ASSIGNED TASK →
Look through the data below for the line with "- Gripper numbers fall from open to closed", and transcribe it exactly together with each line after it up to and including the line with "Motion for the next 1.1". Give nothing else.

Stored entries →
════════════════
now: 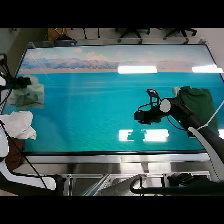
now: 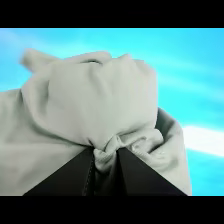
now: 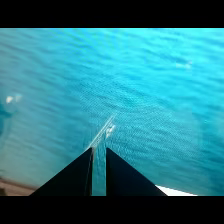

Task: Fold the shirts.

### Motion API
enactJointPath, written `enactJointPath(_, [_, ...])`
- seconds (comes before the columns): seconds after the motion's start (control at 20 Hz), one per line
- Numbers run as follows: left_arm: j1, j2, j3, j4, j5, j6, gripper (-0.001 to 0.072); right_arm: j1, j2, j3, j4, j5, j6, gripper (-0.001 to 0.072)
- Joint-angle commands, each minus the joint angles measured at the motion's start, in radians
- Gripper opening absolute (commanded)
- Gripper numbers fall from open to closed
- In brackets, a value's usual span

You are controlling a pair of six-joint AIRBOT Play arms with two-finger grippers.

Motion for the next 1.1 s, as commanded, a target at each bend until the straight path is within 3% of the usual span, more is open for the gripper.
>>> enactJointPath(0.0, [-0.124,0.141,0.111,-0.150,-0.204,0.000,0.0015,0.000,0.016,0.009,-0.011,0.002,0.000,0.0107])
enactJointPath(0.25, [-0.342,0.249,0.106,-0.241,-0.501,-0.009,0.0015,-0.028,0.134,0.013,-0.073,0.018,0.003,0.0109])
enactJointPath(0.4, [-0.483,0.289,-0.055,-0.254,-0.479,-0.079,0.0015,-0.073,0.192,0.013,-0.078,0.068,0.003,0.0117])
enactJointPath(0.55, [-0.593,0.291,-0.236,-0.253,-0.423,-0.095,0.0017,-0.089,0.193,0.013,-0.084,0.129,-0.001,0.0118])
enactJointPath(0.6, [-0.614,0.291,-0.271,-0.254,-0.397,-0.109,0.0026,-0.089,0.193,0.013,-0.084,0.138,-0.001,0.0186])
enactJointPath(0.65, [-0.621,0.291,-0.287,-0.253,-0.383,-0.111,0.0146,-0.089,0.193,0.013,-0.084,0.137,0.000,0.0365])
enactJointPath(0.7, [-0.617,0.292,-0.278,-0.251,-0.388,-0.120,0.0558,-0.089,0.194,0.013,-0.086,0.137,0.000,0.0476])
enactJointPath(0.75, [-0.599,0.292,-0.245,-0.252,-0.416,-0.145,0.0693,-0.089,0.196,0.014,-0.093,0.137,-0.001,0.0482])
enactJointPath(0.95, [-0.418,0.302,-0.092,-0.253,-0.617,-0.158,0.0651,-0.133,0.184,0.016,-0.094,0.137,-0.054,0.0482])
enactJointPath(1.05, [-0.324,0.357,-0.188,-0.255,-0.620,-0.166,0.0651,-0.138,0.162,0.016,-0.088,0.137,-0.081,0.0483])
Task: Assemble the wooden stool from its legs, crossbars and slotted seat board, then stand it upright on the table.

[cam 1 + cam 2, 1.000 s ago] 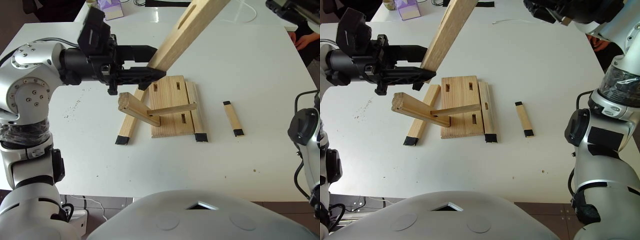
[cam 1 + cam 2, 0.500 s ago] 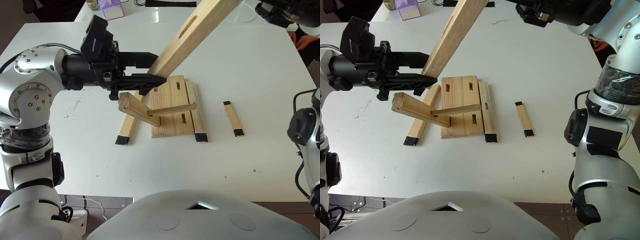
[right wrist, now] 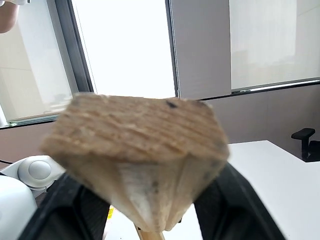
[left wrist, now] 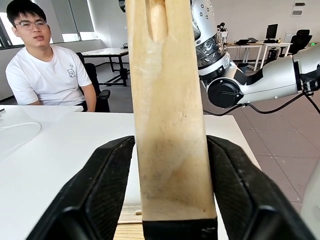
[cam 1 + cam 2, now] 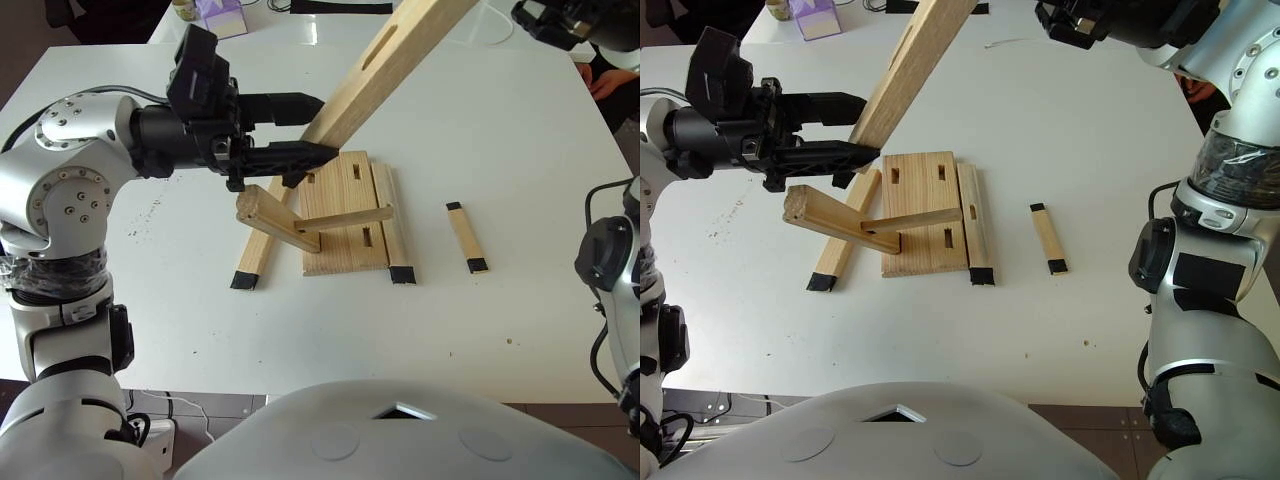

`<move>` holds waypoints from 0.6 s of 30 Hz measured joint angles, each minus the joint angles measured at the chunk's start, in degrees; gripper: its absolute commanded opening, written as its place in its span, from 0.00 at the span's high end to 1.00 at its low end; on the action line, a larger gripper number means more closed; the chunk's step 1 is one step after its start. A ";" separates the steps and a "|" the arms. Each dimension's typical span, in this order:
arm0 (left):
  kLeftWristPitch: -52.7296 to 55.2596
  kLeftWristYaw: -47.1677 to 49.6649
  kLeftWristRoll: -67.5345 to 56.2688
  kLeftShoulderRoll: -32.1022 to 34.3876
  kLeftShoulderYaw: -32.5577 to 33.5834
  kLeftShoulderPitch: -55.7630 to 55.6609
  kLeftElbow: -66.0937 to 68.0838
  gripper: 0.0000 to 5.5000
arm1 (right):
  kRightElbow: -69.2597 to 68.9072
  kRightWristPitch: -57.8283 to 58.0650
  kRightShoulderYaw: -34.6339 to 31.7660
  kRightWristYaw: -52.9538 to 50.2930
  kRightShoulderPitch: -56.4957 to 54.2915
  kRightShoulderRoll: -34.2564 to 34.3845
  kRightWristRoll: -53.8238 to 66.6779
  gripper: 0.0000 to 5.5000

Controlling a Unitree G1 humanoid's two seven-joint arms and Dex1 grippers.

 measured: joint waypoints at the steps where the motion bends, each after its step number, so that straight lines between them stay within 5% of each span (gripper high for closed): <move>1: -0.13 0.21 0.32 0.00 0.00 0.00 0.14 0.40 | -0.17 -0.32 0.00 -0.15 0.30 0.00 -0.28 0.63; 8: -8.06 0.91 9.50 1.17 0.53 5.45 2.46 0.40 | 3.30 -10.61 1.30 3.86 2.56 -3.86 -11.62 0.63; 12: -10.85 8.53 11.74 -0.62 7.16 14.50 3.07 0.40 | 6.49 -23.06 6.28 10.49 8.50 -8.67 -24.40 0.63; 15: -11.75 23.14 9.69 -8.73 15.99 16.89 0.74 0.40 | 4.57 -30.35 9.70 13.47 15.75 -8.92 -30.05 0.63; 18: -12.59 36.33 9.11 -18.11 18.18 18.60 -1.95 0.40 | 2.09 -32.47 10.22 13.91 21.04 -8.70 -31.71 0.63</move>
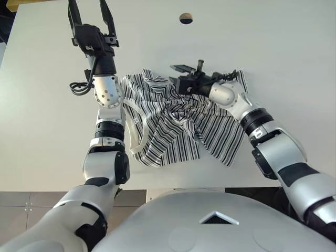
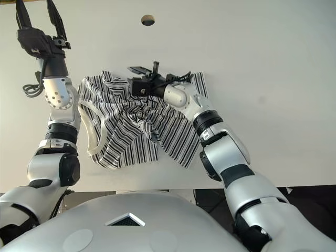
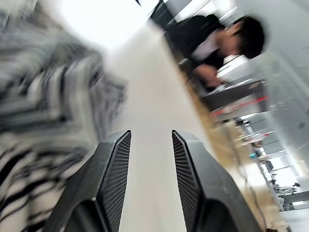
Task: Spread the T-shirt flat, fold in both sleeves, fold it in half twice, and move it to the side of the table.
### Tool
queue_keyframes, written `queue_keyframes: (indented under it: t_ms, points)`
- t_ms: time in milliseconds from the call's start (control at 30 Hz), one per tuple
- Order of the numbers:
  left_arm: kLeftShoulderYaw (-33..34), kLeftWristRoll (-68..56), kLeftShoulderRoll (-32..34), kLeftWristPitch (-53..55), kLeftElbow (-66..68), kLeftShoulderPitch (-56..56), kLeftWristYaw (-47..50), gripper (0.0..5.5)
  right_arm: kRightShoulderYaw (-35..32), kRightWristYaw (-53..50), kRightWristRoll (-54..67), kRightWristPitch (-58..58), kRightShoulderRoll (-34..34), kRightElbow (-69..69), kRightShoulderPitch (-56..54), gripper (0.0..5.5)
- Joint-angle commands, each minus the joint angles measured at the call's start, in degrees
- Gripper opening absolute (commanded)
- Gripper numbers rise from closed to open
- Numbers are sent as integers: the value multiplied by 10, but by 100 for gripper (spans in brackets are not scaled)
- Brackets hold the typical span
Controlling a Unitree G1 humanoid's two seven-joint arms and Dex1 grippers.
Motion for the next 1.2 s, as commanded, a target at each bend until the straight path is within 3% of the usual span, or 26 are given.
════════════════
RESPONSE BOX →
- Gripper numbers fall from open to closed
- In brackets, a value's usual span

You are controlling a pair of six-joint AIRBOT Play arms with two-finger grippers.

Motion for the next 1.1 s, as commanded, a target at each bend until the straight path is within 3% of the usual span, more is open for the gripper.

This answer requires nothing further.